On Sunday, we went to the baby's christening.
I was seated on the couch in their living room since the reception was held there. My boys were with me. My 5 year old was watching TV. My little one was running / hopping around. I was seated beside my friend who happens to have a 10 year old boy and a 4 year old boy. Her 10 year old was beside my older one. while her 4 year old was running around.
The grandmother of the baby girl (Mom of the father of the baby) came around while cradling the baby to sleep. She looks at our boys and says "Boys are very different, look at them! They are all over the place!" I give a polite giggle. And she says in a know-it-all voice "Lou Ann, you should have a baby girl yourself. It is very different. THEY ARE VERY DIFFERENT." "Ahh look at your boys!!!" "See? Look at her?! Don't you just want a baby girl??"
Uh in case she didn't know, the baby she was holding was 6 weeks old. Of course she could not run and jump around just yet!
Insulted. That's exactly how I felt.
I said "If I do have another baby, I don't really care if it is a boy or a girl anymore. A healthy and normal baby would be perfectly fine with me."
I feel soooo irritated whenever I remember that incident.
I will be honest - I never imagined how much joy and warmth and contentment I would feel with my 2 boys. I did for a while, think that having a baby girl would be much better than having another baby boy. But heck no! Right now, I would never ever think of not wanting my 2 boys.

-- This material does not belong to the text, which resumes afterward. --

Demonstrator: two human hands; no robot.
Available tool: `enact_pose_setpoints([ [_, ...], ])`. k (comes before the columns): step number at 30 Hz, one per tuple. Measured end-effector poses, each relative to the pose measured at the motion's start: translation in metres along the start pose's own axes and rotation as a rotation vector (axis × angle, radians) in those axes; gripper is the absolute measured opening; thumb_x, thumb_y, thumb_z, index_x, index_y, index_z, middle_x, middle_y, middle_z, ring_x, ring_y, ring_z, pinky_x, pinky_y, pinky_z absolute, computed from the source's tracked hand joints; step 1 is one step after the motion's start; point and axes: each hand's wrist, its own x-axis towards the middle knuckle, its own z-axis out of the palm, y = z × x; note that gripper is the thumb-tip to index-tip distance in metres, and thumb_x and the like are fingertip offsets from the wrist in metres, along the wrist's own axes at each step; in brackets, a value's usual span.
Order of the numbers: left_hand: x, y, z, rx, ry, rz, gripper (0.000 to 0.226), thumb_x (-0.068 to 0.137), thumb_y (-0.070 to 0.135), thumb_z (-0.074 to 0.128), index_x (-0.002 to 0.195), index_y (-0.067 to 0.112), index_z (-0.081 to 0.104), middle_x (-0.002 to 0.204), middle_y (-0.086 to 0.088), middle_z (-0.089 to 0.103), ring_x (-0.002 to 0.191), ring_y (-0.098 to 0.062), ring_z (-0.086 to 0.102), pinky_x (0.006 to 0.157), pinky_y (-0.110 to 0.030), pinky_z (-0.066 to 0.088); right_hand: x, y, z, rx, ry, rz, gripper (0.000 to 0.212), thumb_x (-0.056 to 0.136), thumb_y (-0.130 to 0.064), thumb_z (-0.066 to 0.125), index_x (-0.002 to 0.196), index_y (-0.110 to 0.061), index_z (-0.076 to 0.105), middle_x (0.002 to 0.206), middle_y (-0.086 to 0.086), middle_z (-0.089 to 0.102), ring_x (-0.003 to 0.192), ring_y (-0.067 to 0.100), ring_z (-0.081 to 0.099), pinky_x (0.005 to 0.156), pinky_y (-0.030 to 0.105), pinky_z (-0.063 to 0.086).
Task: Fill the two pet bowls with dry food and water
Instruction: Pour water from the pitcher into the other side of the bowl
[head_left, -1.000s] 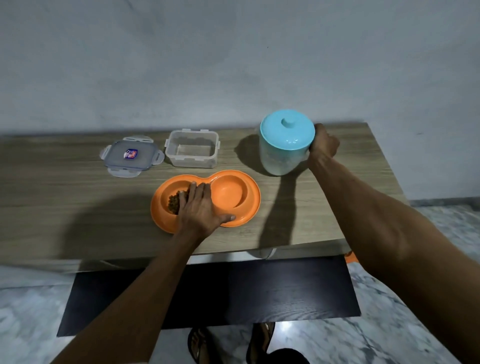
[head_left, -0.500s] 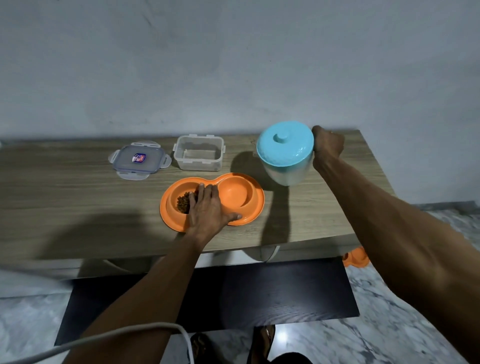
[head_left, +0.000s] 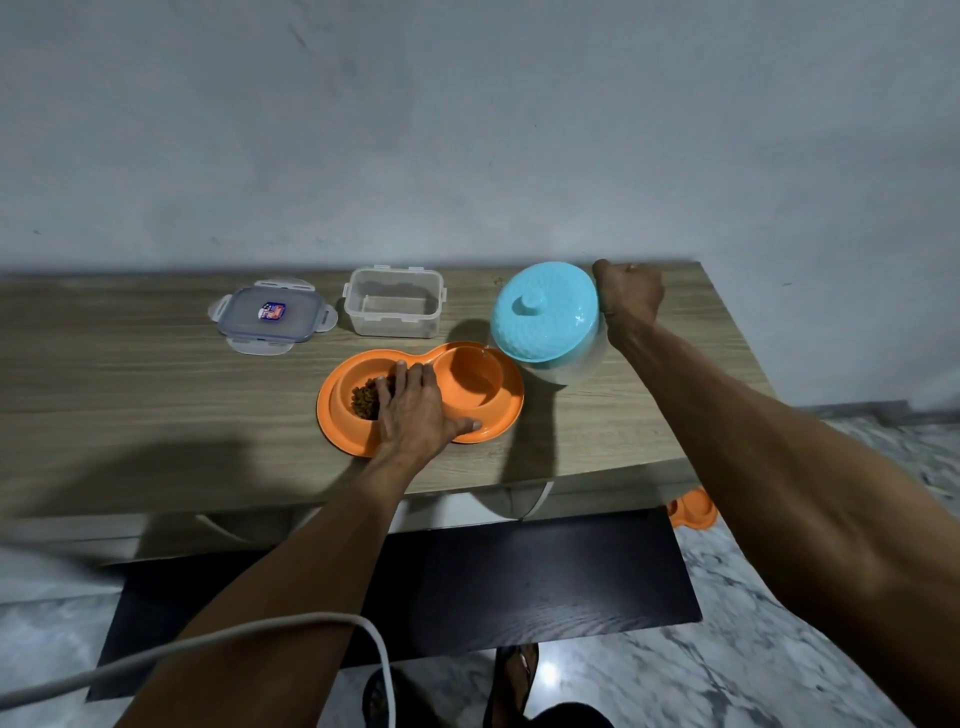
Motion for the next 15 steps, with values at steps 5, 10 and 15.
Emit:
enact_pose_setpoints([
  [5, 0.0002, 0.0008, 0.0001, -0.006, -0.002, -0.009, 0.113, 0.069, 0.072, 0.068, 0.150, 0.006, 0.026, 0.156, -0.013, 0.031, 0.150, -0.034, 0.014, 0.119, -0.056, 0.010, -0.0021, -0.0032, 0.0012, -0.091, -0.015, -0.076, 0.036, 0.078, -0.013, 0.061, 0.048, -0.013, 0.042, 0.047, -0.004, 0.041, 0.048, 0.011, 0.035, 0.062, 0.027, 0.037],
  [10, -0.0003, 0.0013, -0.0010, -0.011, -0.013, -0.010, 0.113, 0.069, 0.071, 0.068, 0.151, 0.005, 0.025, 0.157, -0.013, 0.030, 0.150, -0.034, 0.013, 0.120, -0.056, 0.009, -0.0004, -0.0025, 0.0017, -0.114, -0.028, -0.120, 0.041, 0.077, -0.011, 0.061, 0.042, -0.015, 0.039, 0.032, -0.010, 0.036, 0.045, 0.011, 0.034, 0.065, 0.028, 0.038],
  [15, -0.0011, 0.0021, -0.0021, -0.006, -0.018, -0.011, 0.113, 0.070, 0.071, 0.068, 0.151, 0.005, 0.024, 0.157, -0.014, 0.029, 0.150, -0.034, 0.012, 0.120, -0.056, 0.008, -0.0016, -0.0045, 0.0004, -0.112, -0.025, -0.125, 0.043, 0.077, -0.010, 0.061, 0.041, -0.015, 0.037, 0.033, -0.010, 0.032, 0.045, 0.011, 0.031, 0.063, 0.028, 0.037],
])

I think I am perfectly happy with tumbling and running and jumping. I have accepted bumps and bruises and scars and scratches. I have welcomed bugs and caterpillars and spiders into my home. Enjoying the robots and cars and trucks and blocks. I am slowly trying to learn to keep up with shooting hoops and climbing trees. I look forward to prom night and girlfriends and ---oh I can't seem to say it just yet --- OK...daughters in-law.
My boys will grow up to be my protectors. They will be my body guards. They will look after me when their father is out of town. They will love me just as I have loved them.
Why is it such a big deal. And why do I have to be so affected anyway.